Privacy-Preserving Empathy Detection in Video Interactions

Detecting empathy from video interactions has emerging applications, yet raw videos that could be used for training AI models are rarely available due to privacy and ethical constraints. Public benchmarks are consequently released only as pre-extracted features, creating a privacy-constrained learning regime whose privacy-utility trade-off is poorly characterised. We formalise three levels of privacy for video-based behavioural prediction -- no privacy (raw video), partial privacy (temporal visual features such as facial landmarks, action units and eye gaze) and strong privacy (summary statistics of those features) -- and ask whether strong, subject-generalisable empathy detection is achievable at the strong-privacy level. We propose TFMPathy, instantiated with two recent Tabular Foundation Models (TFMs) (TabPFN v2 and TabICL), under both in-context learning and fine-tuning paradigms. On a public human-robot interaction benchmark, TFMPathy achieves strong utility under strong privacy, outperforming established baselines by a substantial margin. To assess robustness and facilitate fair, safe deployment, we introduce a cross-subject evaluation protocol that was previously lacking in this benchmark. Under this protocol, TFM fine-tuning improves generalisation capacity substantially (accuracy: $0.590 \rightarrow 0.730$; AUC: $0.564 \rightarrow 0.669$). Aggregating temporal features into summary statistics also suppresses subject-specific and demographic cues, aligning TFMPathy with data-minimisation principles. TFMPathy, therefore, offers a practical route to building AI systems that depend on human-centred video when governance, consent or institutional policies restrict the sharing of raw video. Code will be released upon acceptance at https://github.com/hasan-rakibul/TFMPathy.

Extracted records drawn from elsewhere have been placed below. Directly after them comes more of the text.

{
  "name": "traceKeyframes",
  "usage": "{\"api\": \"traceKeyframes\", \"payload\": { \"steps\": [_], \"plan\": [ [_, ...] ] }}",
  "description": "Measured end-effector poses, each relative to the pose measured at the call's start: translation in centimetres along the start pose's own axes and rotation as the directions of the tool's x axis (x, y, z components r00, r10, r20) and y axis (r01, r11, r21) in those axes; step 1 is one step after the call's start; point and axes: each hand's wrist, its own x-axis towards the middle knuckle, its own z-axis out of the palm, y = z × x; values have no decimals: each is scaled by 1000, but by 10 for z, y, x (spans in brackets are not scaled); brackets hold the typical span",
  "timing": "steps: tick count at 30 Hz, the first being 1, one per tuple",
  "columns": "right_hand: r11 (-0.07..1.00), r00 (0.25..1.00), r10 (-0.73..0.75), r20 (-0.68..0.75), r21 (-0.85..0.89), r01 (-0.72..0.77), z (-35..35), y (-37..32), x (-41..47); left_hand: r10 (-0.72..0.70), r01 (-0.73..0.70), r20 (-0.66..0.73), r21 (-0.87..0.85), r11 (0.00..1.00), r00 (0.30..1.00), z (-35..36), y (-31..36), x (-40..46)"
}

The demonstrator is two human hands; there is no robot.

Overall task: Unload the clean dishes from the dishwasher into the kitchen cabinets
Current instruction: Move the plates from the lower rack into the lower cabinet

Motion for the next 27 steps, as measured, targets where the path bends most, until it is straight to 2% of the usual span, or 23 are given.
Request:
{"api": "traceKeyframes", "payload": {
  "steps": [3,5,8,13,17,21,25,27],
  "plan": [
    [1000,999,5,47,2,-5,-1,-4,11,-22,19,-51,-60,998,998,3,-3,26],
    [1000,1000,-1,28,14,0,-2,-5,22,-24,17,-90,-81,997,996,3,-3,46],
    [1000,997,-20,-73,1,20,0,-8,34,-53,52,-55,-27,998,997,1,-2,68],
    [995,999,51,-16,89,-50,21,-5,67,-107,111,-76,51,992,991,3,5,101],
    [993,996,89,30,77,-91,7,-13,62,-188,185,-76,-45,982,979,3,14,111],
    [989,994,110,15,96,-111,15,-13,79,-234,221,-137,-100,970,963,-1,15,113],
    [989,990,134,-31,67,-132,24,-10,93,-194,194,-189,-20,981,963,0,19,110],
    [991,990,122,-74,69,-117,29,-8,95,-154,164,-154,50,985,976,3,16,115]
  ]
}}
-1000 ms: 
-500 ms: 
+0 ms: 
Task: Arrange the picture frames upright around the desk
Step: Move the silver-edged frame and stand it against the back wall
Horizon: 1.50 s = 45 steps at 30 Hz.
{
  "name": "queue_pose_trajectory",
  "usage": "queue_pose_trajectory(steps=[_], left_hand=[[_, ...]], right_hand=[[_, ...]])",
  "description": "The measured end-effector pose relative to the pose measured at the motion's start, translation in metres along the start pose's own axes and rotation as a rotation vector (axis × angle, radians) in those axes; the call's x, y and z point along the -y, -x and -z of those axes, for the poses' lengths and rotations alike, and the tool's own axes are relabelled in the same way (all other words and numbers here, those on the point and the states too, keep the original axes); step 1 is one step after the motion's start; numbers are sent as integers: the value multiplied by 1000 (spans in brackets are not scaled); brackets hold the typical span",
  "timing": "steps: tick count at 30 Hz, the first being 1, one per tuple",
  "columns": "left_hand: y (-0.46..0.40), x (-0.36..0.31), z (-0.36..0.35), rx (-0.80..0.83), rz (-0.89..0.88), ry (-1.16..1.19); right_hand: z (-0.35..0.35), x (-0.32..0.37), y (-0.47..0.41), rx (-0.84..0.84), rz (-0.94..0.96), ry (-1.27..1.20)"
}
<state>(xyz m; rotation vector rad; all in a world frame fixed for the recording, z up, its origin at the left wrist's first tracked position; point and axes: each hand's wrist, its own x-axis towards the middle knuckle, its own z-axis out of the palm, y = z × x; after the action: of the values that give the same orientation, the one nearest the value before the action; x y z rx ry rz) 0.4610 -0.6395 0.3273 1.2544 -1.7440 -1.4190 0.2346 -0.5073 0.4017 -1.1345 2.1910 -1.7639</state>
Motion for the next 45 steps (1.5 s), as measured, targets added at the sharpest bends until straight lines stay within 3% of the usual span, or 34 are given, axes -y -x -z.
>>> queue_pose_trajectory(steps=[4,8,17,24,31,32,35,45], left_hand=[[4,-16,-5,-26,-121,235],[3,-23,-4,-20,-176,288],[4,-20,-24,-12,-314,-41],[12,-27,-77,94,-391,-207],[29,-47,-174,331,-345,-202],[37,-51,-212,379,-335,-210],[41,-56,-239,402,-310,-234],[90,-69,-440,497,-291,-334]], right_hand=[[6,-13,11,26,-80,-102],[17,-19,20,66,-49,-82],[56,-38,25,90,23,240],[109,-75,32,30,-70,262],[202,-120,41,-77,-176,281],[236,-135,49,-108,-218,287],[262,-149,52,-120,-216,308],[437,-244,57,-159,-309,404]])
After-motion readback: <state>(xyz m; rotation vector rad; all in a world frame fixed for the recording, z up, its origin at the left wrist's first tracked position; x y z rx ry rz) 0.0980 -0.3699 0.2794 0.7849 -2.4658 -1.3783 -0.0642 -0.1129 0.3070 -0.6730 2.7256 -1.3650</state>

翻译：从视频交互中检测共情具有新兴的应用前景，但由于隐私和伦理限制，可用于训练AI模型的原始视频资源极为稀缺。因此，公开基准数据集通常仅以预提取特征的形式发布，形成了隐私约束下的学习范式，但其隐私-效用权衡特性尚未得到充分刻画。我们将基于视频的行为预测划分为三个隐私等级——无隐私（原始视频）、部分隐私（时序视觉特征，如面部关键点、动作单元和注视方向）及强隐私（这些特征的汇总统计量），并探究在强隐私等级下能否实现具有主体泛化性的强共情检测。我们提出TFMPathy，该方法结合两种近期开发的表格基础模型（TabPFN v2与TabICL），在上下文学习与微调两种范式下进行实例化。在公开的人机交互基准数据集上，TFMPathy在强隐私条件下实现了强效用，以显著优势超越现有基准方法。为评估鲁棒性并促进公平安全的部署，我们引入了该基准数据集此前缺失的跨主体评估协议。在该协议下，表格基础模型微调显著提升了泛化能力（准确率：0.590→0.730；AUC：0.564→0.669）。将时序特征聚合为汇总统计量还抑制了主体特定和人口统计学线索，使TFMPathy符合数据最小化原则。因此，当治理规范、知情同意或机构政策限制原始视频共享时，TFMPathy为构建依赖以人为中心视频的AI系统提供了切实可行的路径。代码将在论文接收后发布于https://github.com/hasan-rakibul/TFMPathy。